- Instructions to follow -
Please give the number of lines in the material below that contain "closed", and provide nothing besides that number.

- Data extract -
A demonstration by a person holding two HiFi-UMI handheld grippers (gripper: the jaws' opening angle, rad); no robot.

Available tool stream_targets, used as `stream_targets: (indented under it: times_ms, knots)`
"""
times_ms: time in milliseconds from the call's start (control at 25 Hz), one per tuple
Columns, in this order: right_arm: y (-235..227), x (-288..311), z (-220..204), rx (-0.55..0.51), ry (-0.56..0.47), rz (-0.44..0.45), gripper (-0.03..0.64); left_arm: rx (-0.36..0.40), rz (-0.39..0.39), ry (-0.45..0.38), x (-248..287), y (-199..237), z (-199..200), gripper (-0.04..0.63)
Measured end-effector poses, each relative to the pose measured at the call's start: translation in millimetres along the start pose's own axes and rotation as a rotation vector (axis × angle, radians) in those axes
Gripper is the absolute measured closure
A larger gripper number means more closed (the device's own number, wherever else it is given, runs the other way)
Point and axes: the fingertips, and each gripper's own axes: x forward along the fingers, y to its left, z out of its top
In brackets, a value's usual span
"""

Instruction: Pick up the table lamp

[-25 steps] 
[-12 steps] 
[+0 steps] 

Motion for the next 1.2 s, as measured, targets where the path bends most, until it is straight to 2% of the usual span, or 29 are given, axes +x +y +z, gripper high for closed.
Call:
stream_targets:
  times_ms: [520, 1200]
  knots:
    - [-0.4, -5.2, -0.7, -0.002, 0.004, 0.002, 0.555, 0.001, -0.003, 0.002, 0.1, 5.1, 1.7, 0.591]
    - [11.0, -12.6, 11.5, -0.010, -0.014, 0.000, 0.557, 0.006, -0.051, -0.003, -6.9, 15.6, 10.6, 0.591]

- Task response -
2